Adapun teguran lisan untuk individu mencapai 49 orang, 5 teguran tertulis, 10 sanksi kerja sosial, dan 31 denda. Warga yang tidak mengenakan masker didenda Rp 100.000 setelah menjalani persidangan. Total denda sebanyak Rp 2.660.000 langsung disalurkan ke kas daerah melalui Bank BJB.
Tidak hanya melanggar, kata Azis, beberapa pedagang juga berselisih dengan petugas. Sejumlah pelaku usaha mengaku tidak mengetahui aturan PPKM darurat dan belum mendapatkan sosialisasi. Mereka juga menentang pembatasan tersebut karena menghambat usahanya.
”Awalnya kami memberikan penjelasan, kemudian terjadi dialog, terus adu mulut. Lalu, itu dianggap arogan. Sementara petugas kami datang secara baik-baik. Ini tidak perlu terjadi kalau semua menyadari kalau ini sedang PPKM darurat,” ucapnya.
Ia mengingatkan, pembatasan mobilitas warga termasuk salah satu jalan mengurangi penyebaran virus korona baru. Hingga Selasa, kasus positif Covid-19 secara kumulatif di kota seluas 340.000 jiwa itu mencapai 7.772. Sebanyak 283 orang meninggal dunia, 1.604 orang menjalani isolasi, dan 5.885 orang sembuh.

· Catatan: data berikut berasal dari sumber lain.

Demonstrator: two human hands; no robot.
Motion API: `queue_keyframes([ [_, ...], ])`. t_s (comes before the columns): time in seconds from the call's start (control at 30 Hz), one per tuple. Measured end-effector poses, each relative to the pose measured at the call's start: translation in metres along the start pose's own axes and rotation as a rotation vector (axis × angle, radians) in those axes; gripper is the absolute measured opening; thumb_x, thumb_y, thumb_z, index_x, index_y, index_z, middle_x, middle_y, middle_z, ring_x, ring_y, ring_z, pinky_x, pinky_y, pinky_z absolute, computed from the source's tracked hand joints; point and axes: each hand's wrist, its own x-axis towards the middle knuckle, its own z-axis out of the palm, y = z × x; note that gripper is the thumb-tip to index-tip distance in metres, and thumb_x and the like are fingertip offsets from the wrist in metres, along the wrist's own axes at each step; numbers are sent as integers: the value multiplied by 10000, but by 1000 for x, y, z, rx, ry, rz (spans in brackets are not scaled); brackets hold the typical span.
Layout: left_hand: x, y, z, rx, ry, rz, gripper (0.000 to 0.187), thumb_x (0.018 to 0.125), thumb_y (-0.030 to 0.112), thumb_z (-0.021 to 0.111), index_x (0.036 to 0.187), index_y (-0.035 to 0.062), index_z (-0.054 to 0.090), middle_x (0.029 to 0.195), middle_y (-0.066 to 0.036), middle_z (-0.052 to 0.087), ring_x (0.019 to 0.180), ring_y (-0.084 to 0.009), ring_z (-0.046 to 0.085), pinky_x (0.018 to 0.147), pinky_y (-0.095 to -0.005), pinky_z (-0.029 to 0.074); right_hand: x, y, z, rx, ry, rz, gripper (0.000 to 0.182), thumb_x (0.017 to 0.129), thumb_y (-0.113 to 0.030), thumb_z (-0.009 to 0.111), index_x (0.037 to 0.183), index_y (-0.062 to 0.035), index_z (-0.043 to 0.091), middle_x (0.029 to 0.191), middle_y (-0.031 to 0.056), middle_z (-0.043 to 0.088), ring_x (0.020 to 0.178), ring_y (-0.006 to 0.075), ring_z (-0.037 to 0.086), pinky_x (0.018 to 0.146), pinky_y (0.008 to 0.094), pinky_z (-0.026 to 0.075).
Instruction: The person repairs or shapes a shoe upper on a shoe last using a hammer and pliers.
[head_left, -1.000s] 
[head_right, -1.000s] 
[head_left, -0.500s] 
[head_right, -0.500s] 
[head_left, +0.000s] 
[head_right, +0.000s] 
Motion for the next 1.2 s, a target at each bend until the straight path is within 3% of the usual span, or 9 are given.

Kami berusaha mencegah agar tidak lebih banyak warga dikirim, bahkan mengantre di rumah sakit.
Ruang isolasi di rumah sakit juga nyaris penuh dan ratusan tenaga kesehatan terpapar Covid-19. ”Kami minta masyarakat Cirebon merenungkan itu. Hari ini orang lain, mungkin esok lusa dialami keluarga kita. Kami berusaha mencegah agar tidak lebih banyak warga dikirim, bahkan mengantre di rumah sakit,” paparnya.
Toto Suharto, Kepala Bidang Penegakan Peraturan Daerah Satpol PP Kota Cirebon, mengatakan, sosialisasi kepada pelaku usaha terkait dengan PPKM darurat telah dilakukan. ”Selain berita di media, kami juga menyebar selebaran ke lima kecamatan. Kami sudah persuasif,” katanya.
Kim Abdurokhim, pemilik kedai Saung Juang di Kota Cirebon, terpaksa menutup kedainya sejak Sabtu saat penerapan PPKM darurat. Dua karyawannya terpaksa dirumahkan. ”Enggak tahu sampai kapan (tutup). Teman-teman kedai lainnya juga tutup,” kata Kim yang mengaku tidak mendapatkan intensif dari kebijakan pemerintah tersebut.